◆ **What the exercise asks**
Word for word, give the entries back.

◆ **Provided data**
· · · ·
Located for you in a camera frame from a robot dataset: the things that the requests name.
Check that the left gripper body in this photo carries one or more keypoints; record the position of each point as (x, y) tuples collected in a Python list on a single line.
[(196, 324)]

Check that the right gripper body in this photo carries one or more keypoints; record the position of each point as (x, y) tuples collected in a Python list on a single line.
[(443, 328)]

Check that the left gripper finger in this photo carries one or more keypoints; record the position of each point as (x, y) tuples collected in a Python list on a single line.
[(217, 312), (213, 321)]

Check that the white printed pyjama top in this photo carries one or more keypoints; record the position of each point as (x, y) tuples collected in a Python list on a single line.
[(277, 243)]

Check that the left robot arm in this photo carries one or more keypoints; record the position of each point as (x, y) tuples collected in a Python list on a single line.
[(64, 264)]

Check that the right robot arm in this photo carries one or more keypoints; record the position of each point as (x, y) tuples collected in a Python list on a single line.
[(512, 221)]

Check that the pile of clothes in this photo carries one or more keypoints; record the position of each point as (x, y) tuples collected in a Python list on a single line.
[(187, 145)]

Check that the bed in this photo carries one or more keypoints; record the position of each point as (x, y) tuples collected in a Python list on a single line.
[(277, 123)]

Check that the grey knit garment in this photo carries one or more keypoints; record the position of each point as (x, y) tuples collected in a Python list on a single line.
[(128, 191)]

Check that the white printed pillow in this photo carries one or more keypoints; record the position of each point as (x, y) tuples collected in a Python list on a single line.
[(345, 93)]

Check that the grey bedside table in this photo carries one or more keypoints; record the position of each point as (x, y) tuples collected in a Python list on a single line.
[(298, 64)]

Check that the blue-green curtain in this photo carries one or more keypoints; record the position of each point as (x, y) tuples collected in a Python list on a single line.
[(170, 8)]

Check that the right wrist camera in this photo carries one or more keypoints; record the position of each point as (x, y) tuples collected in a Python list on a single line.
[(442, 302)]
· · · ·
◆ **Written answer**
Located for you in a camera frame from a robot dataset: the things that the requests name.
Check that the left gripper body in this photo carries one or more keypoints; record the position of each point as (x, y) tuples collected in a Python list on a single line.
[(196, 324)]

Check that the right gripper body in this photo carries one or more keypoints; record the position of each point as (x, y) tuples collected in a Python list on a single line.
[(443, 328)]

Check that the left gripper finger in this photo carries one or more keypoints; record the position of each point as (x, y) tuples collected in a Python list on a single line.
[(217, 312), (213, 321)]

Check that the white printed pyjama top in this photo carries one or more keypoints; record the position of each point as (x, y) tuples collected in a Python list on a single line.
[(277, 243)]

Check that the left robot arm in this photo carries one or more keypoints; record the position of each point as (x, y) tuples collected in a Python list on a single line.
[(64, 264)]

Check that the right robot arm in this photo carries one or more keypoints; record the position of each point as (x, y) tuples collected in a Python list on a single line.
[(512, 221)]

Check that the pile of clothes in this photo carries one or more keypoints; record the position of each point as (x, y) tuples collected in a Python list on a single line.
[(187, 145)]

Check that the bed in this photo carries one or more keypoints; record the position of each point as (x, y) tuples collected in a Python list on a single line.
[(277, 123)]

Check that the grey knit garment in this photo carries one or more keypoints; record the position of each point as (x, y) tuples collected in a Python list on a single line.
[(128, 191)]

Check that the white printed pillow in this photo carries one or more keypoints; record the position of each point as (x, y) tuples collected in a Python list on a single line.
[(345, 93)]

Check that the grey bedside table in this photo carries one or more keypoints; record the position of each point as (x, y) tuples collected in a Python list on a single line.
[(298, 64)]

Check that the blue-green curtain in this photo carries one or more keypoints; record the position of each point as (x, y) tuples collected in a Python list on a single line.
[(170, 8)]

Check that the right wrist camera in this photo carries one or more keypoints; record the position of each point as (x, y) tuples collected in a Python list on a single line.
[(442, 302)]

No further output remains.